_What is required_
Provide the data again exactly, including every line that follows.

═════ Source data

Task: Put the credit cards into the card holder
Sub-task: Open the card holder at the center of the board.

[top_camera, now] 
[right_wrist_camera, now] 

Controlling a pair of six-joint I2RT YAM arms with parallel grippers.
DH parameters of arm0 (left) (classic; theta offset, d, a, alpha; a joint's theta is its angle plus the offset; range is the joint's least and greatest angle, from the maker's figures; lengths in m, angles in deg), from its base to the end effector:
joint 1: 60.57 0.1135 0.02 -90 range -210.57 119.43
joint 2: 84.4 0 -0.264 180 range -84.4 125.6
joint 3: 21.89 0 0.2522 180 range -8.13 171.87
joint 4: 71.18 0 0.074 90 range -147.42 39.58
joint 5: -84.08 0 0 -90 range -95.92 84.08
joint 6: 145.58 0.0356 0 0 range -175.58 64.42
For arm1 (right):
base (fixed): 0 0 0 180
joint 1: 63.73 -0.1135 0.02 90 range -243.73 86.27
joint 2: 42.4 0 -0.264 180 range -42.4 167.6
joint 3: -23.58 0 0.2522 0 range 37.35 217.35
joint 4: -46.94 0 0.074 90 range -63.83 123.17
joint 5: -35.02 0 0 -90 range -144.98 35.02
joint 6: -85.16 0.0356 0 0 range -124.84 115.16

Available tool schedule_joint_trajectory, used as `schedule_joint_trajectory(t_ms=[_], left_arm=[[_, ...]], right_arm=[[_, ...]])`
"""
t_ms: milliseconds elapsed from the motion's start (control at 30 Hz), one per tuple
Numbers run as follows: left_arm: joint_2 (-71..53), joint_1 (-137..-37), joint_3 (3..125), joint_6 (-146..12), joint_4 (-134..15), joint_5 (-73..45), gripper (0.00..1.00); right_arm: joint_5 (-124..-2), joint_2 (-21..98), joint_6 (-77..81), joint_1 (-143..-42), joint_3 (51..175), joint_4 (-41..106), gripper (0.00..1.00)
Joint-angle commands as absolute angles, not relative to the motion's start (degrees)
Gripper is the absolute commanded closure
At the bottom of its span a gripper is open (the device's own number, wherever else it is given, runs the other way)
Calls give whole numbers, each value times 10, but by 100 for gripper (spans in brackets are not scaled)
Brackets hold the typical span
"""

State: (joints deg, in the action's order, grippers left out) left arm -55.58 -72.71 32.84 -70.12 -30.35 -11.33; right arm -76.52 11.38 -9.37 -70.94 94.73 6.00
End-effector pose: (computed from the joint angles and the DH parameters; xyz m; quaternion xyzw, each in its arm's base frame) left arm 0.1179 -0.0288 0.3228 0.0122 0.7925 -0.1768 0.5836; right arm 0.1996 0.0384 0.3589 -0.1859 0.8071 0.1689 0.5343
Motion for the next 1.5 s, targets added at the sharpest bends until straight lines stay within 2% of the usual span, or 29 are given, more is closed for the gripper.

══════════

_Exercise result_
Task: Put the credit cards into the card holder
Sub-task: Open the card holder at the center of the board.

[top_camera, now] 
[right_wrist_camera, now] 

Controlling a pair of six-joint I2RT YAM arms with parallel grippers.
DH parameters of arm0 (left) (classic; theta offset, d, a, alpha; a joint's theta is its angle plus the offset; range is the joint's least and greatest angle, from the maker's figures; lengths in m, angles in deg), from its base to the end effector:
joint 1: 60.57 0.1135 0.02 -90 range -210.57 119.43
joint 2: 84.4 0 -0.264 180 range -84.4 125.6
joint 3: 21.89 0 0.2522 180 range -8.13 171.87
joint 4: 71.18 0 0.074 90 range -147.42 39.58
joint 5: -84.08 0 0 -90 range -95.92 84.08
joint 6: 145.58 0.0356 0 0 range -175.58 64.42
For arm1 (right):
base (fixed): 0 0 0 180
joint 1: 63.73 -0.1135 0.02 90 range -243.73 86.27
joint 2: 42.4 0 -0.264 180 range -42.4 167.6
joint 3: -23.58 0 0.2522 0 range 37.35 217.35
joint 4: -46.94 0 0.074 90 range -63.83 123.17
joint 5: -35.02 0 0 -90 range -144.98 35.02
joint 6: -85.16 0.0356 0 0 range -124.84 115.16

Available tool schedule_joint_trajectory, used as `schedule_joint_trajectory(t_ms=[_], left_arm=[[_, ...]], right_arm=[[_, ...]])`
"""
t_ms: milliseconds elapsed from the motion's start (control at 30 Hz), one per tuple
Numbers run as follows: left_arm: joint_2 (-71..53), joint_1 (-137..-37), joint_3 (3..125), joint_6 (-146..12), joint_4 (-134..15), joint_5 (-73..45), gripper (0.00..1.00); right_arm: joint_5 (-124..-2), joint_2 (-21..98), joint_6 (-77..81), joint_1 (-143..-42), joint_3 (51..175), joint_4 (-41..106), gripper (0.00..1.00)
Joint-angle commands as absolute angles, not relative to the motion's start (degrees)
Gripper is the absolute commanded closure
At the bottom of its span a gripper is open (the device's own number, wherever else it is given, runs the other way)
Calls give whole numbers, each value times 10, but by 100 for gripper (spans in brackets are not scaled)
Brackets hold the typical span
"""

State: (joints deg, in the action's order, grippers left out) left arm -55.58 -72.71 32.84 -70.12 -30.35 -11.33; right arm -76.52 11.38 -9.37 -70.94 94.73 6.00
End-effector pose: (computed from the joint angles and the DH parameters; xyz m; quaternion xyzw, each in its arm's base frame) left arm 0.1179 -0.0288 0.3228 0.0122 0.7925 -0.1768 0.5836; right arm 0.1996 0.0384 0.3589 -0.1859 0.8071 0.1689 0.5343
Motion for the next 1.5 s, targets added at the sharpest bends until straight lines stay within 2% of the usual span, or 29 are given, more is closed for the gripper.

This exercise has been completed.